Task directions
Within the lines below, the span from the line with "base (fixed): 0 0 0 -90" to the line with "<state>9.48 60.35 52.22", both ends included, is to be reproduced exactly, with pictures omitted.

Supplied data
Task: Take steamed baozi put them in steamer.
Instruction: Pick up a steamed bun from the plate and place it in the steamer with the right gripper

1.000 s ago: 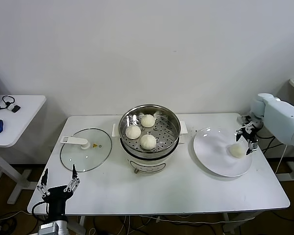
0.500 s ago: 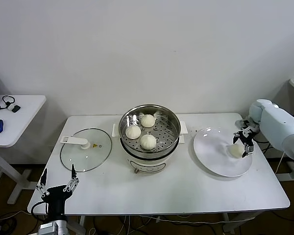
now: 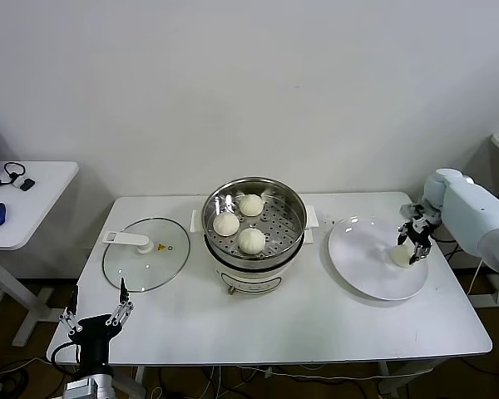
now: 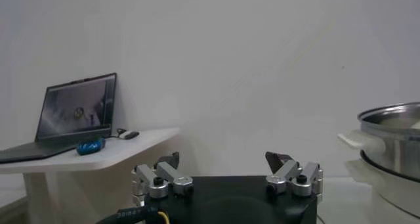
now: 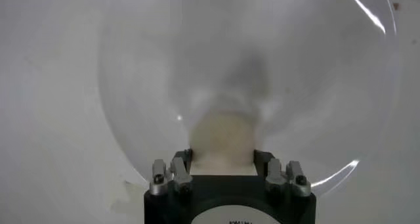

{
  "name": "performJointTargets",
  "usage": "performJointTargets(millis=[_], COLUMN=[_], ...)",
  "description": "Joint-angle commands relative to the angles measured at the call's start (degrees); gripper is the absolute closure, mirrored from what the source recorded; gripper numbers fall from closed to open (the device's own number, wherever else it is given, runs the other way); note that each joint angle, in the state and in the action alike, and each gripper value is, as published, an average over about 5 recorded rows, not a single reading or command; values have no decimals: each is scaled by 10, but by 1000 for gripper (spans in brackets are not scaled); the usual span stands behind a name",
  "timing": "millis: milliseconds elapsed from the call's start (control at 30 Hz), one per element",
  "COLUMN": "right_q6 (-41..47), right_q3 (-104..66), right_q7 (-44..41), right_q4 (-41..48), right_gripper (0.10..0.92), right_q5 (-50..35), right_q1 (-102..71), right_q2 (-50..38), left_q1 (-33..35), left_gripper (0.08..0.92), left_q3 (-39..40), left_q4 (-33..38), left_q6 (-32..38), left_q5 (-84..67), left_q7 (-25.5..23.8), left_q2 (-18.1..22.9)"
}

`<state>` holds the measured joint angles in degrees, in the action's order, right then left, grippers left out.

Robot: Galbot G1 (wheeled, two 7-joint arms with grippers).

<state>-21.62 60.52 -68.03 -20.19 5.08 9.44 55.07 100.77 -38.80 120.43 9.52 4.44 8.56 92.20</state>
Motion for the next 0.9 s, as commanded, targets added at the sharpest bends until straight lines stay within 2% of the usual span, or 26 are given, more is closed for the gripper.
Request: performJointTargets(millis=[33,267,433,667,900], right_q6=[30,128,187,260,302], right_q3=[122,413,510,551,517], right_q7=[-11,25,56,85,106], right_q4=[-93,-354,-498,-603,-603], right_gripper=[397,398,396,389,389], right_q5=[-95,-336,-464,-575,-621], right_q1=[88,327,467,587,564], right_q2=[-33,-62,-38,18,75], left_q1=[0,-5,-6,-4,-2], left_gripper=[177,177,177,177,177], left_q3=[1,8,15,19,16], left_q4=[1,0,7,19,27], left_q6=[-2,-5,-8,-12,-15], left_q5=[0,-2,-1,-3,-10], left_q7=[0,-2,-4,-6,-7], left_q2=[28,28,28,28,28])
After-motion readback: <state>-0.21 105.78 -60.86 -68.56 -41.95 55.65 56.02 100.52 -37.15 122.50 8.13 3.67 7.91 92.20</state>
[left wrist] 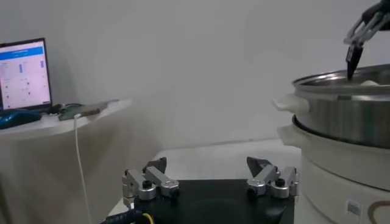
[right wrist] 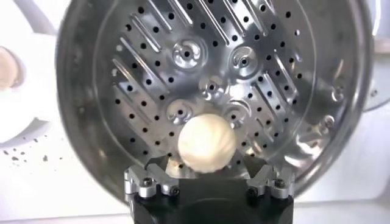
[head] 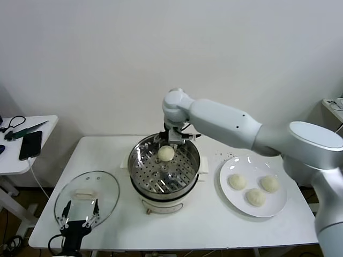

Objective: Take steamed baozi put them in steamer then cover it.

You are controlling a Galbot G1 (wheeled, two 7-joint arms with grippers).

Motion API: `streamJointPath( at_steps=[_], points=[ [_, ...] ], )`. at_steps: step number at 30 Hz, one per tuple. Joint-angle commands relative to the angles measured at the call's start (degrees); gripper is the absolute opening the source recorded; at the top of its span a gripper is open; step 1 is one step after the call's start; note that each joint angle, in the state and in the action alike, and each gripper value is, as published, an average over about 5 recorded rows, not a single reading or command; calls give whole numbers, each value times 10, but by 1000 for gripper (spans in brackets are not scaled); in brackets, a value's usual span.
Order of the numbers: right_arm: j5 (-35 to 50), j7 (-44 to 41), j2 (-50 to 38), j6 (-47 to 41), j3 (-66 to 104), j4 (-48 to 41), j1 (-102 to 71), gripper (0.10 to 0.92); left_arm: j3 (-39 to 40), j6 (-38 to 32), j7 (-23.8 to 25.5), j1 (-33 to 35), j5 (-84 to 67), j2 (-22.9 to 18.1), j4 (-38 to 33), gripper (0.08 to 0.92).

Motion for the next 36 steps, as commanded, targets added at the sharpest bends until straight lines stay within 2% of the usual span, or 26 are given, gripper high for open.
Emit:
streamJointPath(
  at_steps=[1,3,8,11,15,23,28,36],
  points=[
    [271,74,-160,-157,-142,75,151,823,1,1,0,2,0,0,-4,823],
    [350,90,-199,-225,-186,95,188,823,2,2,1,3,1,0,-6,823],
    [433,142,-282,-406,-209,121,189,823,3,2,1,2,1,2,-7,823],
    [446,151,-324,-517,-189,136,143,823,4,3,1,2,1,3,-7,823],
    [420,132,-352,-598,-136,133,52,823,4,4,2,2,1,5,-9,823],
    [382,75,-358,-548,-95,88,-59,823,-1,5,2,6,1,8,-13,823],
    [321,39,-345,-497,-57,53,-120,823,-3,3,2,9,0,9,-11,823],
    [260,30,-314,-479,6,1,-203,823,-3,3,0,10,0,7,-9,823]
  ],
)
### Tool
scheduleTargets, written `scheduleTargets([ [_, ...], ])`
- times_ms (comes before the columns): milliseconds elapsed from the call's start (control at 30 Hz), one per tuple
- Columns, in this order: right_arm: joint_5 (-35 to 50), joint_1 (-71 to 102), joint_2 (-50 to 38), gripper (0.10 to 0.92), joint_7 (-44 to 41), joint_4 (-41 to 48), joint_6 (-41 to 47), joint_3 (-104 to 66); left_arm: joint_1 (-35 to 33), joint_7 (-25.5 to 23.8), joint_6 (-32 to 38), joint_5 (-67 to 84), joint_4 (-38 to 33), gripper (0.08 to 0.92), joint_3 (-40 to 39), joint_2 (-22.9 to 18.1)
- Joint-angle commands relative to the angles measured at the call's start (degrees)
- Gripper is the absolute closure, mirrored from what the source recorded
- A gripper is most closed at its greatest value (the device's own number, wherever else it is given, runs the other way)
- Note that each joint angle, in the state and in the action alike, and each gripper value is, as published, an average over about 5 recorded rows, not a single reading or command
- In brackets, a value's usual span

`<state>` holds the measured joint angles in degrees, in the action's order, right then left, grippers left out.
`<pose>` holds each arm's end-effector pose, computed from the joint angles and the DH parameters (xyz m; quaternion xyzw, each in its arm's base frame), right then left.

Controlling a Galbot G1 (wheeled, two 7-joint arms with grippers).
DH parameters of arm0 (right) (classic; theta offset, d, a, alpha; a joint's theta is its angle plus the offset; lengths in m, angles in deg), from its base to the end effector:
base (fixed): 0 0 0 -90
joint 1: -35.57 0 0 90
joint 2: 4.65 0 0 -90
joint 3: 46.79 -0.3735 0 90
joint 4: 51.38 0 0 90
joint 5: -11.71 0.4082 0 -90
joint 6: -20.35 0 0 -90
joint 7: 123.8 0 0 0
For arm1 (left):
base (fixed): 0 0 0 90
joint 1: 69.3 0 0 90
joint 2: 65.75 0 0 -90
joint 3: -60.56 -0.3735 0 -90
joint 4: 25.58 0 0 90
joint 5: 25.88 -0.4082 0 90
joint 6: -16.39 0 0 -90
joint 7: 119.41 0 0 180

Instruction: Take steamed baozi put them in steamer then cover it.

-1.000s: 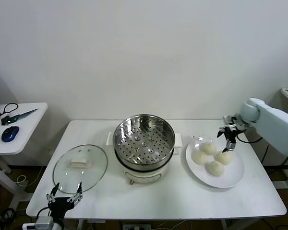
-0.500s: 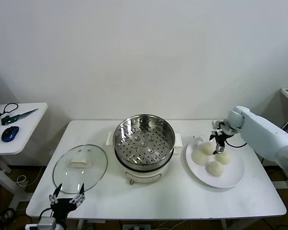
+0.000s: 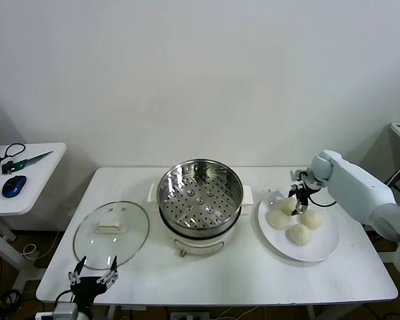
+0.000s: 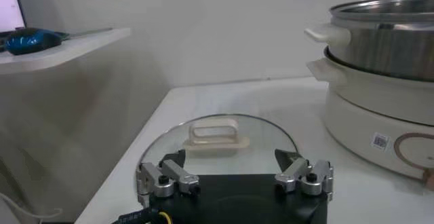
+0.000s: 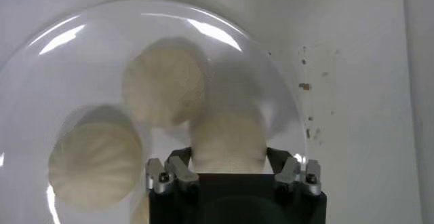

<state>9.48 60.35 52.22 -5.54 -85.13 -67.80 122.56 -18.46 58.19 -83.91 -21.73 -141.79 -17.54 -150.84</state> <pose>0.6702 -0.2030 -0.2632 0.4625 -0.5798 0.4956 0.4519 0.1604 0.0918 -0.3706 0.0523 -0.9784 -0.0456 0.1947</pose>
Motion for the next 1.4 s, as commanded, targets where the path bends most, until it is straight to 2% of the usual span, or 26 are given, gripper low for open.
scheduleTargets([
  [33, 2.2, -4.1, -0.9, 0.352, -0.8, -3.1, -0.3, 4.3, -0.1, 0.1, 0.0, -0.1, -0.2, 0.177, 0.0, -0.1],
  [267, 14.7, -29.3, -3.1, 0.355, -3.2, -16.2, -6.5, 25.4, -0.1, 0.0, 0.0, -0.1, -0.2, 0.177, -0.4, 0.1],
  [500, 23.2, -52.0, 3.0, 0.355, -4.0, -31.2, -19.1, 37.9, 0.1, -0.1, 0.0, 0.0, -0.1, 0.177, -0.5, 0.6],
  [600, 23.2, -55.7, 6.3, 0.355, -2.8, -39.4, -22.1, 39.8, 0.2, -0.1, 0.0, 0.0, 0.0, 0.177, -0.5, 0.7],
  [767, 14.4, -51.3, 11.4, 0.355, 1.1, -49.4, -25.2, 39.0, 0.5, 0.0, 0.1, 0.0, 0.0, 0.177, -0.7, 0.6],
  [933, 2.4, -42.0, 14.0, 0.355, 4.7, -46.8, -28.6, 36.8, 0.3, 0.2, 0.3, -0.1, -0.4, 0.177, -0.4, 0.6],
  [1100, -12.4, -32.5, 17.0, 0.355, 9.1, -34.9, -32.5, 32.1, -0.1, 0.3, 0.6, -0.1, -0.3, 0.177, -0.2, 0.7],
  [1233, -17.0, -26.5, 19.4, 0.355, 11.2, -26.0, -34.2, 28.4, -0.5, 0.4, 0.8, -0.1, -0.3, 0.177, -0.3, 0.6],
  [1400, -19.3, -22.4, 20.7, 0.355, 12.7, -21.5, -34.5, 26.9, -0.8, 0.5, 1.1, -0.1, -0.2, 0.177, -0.1, 0.6],
])
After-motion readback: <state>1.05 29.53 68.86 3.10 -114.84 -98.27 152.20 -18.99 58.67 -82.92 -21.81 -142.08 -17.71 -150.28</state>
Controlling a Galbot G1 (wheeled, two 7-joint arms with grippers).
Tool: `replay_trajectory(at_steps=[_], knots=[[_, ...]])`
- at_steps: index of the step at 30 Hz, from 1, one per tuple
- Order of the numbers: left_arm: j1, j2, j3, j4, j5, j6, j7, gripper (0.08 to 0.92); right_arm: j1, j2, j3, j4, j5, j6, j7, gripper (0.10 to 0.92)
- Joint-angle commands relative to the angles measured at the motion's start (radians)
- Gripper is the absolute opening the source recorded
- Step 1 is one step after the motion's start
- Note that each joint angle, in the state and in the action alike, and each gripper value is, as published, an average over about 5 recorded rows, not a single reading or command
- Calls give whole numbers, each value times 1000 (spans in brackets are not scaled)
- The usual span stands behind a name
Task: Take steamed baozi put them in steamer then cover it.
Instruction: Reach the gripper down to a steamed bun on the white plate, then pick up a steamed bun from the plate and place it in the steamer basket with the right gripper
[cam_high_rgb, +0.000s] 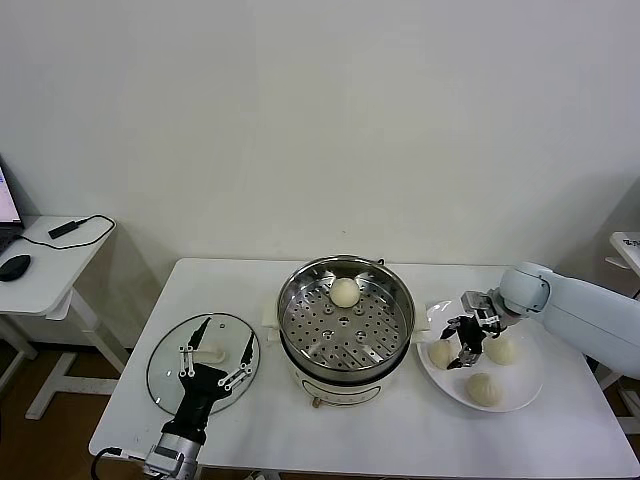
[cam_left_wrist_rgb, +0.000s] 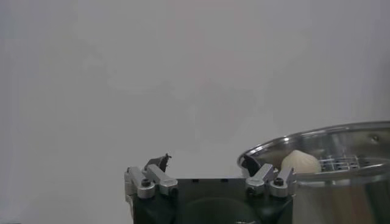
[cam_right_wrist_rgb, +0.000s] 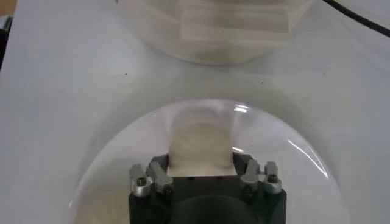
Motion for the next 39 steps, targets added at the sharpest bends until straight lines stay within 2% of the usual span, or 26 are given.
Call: replay_trajectory(at_steps=[1, 7, 13, 22, 32, 39], knots=[[-3, 3, 3, -4, -3, 1, -1, 823, 251, -16, -129, 39, 24, 5, -100, 675], [-6, 6, 12, -9, -3, 0, -2, 823, 639, 69, -347, 61, 100, 22, -272, 662], [-6, 12, 18, -15, -6, -1, -2, 823, 820, 228, -412, 107, 237, -18, -313, 668], [-11, 16, 25, -21, -10, 2, -3, 823, 771, 414, -418, 212, 422, -125, -191, 670], [-18, 14, 25, -16, -15, 3, -3, 823, 599, 602, -435, 163, 450, -201, -33, 662], [-20, 11, 28, -15, -16, 4, -4, 823, 533, 664, -431, 128, 432, -224, 28, 662]])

Exercise solution
base (fixed): 0 0 0 -90
joint 1: -35.57 0 0 90
joint 2: 4.65 0 0 -90
joint 3: 46.79 -0.3735 0 90
joint 4: 51.38 0 0 90
joint 5: -11.71 0.4082 0 -90
joint 6: -20.35 0 0 -90
joint 7: 123.8 0 0 0
For arm1 (left):
base (fixed): 0 0 0 90
joint 1: 69.3 0 0 90
joint 2: 65.75 0 0 -90
joint 3: -60.56 -0.3735 0 -90
joint 4: 25.58 0 0 90
joint 5: 25.88 -0.4082 0 90
joint 6: -16.39 0 0 -90
joint 7: 119.41 0 0 180

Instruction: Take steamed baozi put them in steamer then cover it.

-1.000s: 
-0.500s: 
+0.000s: 
+0.000s: 
+0.000s: 

<state>9.48 60.35 52.22 -5.54 -85.13 -67.80 122.56 -18.46 58.19 -83.91 -21.73 -141.79 -17.54 -150.84</state> <pose>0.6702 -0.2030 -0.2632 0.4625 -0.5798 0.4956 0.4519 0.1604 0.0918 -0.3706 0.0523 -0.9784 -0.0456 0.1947</pose>

This answer has no further content.